Dr Elle Larsson completed her PhD, ‘Collecting, Curating and Construction of Zoological Knowledge: Walter Rothschild’s Zoological Enterprise, c.1878-1937’, at King’s College London in April 2020. Continuing with her research, Elle has since been working on several articles, thinking about future projects and devoting her time to her role on the Council for the Society for the History of Natural History. Elle is one of the co-founders of the Animal History Group.

Dr Felicity McWilliams completed her PhD at King’s College London in 2020, with a thesis entitled ‘Equine Machines: Horses and Tractors on British Farms c.1920-1970’. A museums professional prior to her doctoral project, Felicity was the curator of two new permanent galleries at the the Museum of English Rural Life in 2016. She is currently the Research Assistant for Science & Industry at Birmingham Museums Trust. Felicity is one of the co-founders of the Animal History Group.

Alison Skipper is a veterinary surgeon with a particular interest in the medical history of the pedigree dog. She is a Wellcome Trust funded PhD student at KCL, working on ‘Form, function and fashion: health, disease and pedigree dog breeding in the twentieth century’. Alison is one of the co-founders of the Animal History Group.

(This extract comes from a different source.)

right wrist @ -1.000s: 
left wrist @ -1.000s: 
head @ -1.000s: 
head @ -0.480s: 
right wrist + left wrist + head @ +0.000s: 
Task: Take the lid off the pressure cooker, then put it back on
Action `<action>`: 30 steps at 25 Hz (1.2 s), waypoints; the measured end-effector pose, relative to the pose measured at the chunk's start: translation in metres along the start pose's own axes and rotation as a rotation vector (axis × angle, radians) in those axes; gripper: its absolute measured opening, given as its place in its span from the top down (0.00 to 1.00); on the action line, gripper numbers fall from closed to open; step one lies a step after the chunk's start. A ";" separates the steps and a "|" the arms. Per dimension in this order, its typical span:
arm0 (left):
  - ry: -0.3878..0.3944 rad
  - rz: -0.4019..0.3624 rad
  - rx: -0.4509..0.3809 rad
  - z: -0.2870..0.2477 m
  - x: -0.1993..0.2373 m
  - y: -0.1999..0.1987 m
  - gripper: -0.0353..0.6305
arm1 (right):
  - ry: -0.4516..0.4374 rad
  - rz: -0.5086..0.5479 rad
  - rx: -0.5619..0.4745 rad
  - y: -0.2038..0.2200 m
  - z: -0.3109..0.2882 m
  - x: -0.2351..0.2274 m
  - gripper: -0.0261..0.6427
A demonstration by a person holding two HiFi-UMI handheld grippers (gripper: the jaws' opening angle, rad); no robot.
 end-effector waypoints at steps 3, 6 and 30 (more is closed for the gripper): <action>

Nicole Gosling is a PhD student at University of Lincoln. She is currently working in collaboration with an inter-disciplinary team of scholars on the Wellcome trust-funded FIELD project (Farm-level Interventions in Endemic Livestock Disease). Her role is to examine the history of lame sheep, focusing on how definitions of lameness and ways of responding to it have changed since 1947, in relation to developments in veterinary science and practice, farming communities and education, agricultural economics and politics, and methods of breeding, keeping and relating to sheep.

Scott Hunter is a PhD student at King’s College London working in partnership with the National Horseracing Museum. His project, ‘Animal Celebrity and Mass Spectatorship in British Horseracing, c. 1918 – 2018’, examines the meaning of sporting celebrity for racehorses and the changing nature of public-racehorse relationships as new ways of viewing sport emerged throughout the 20th century.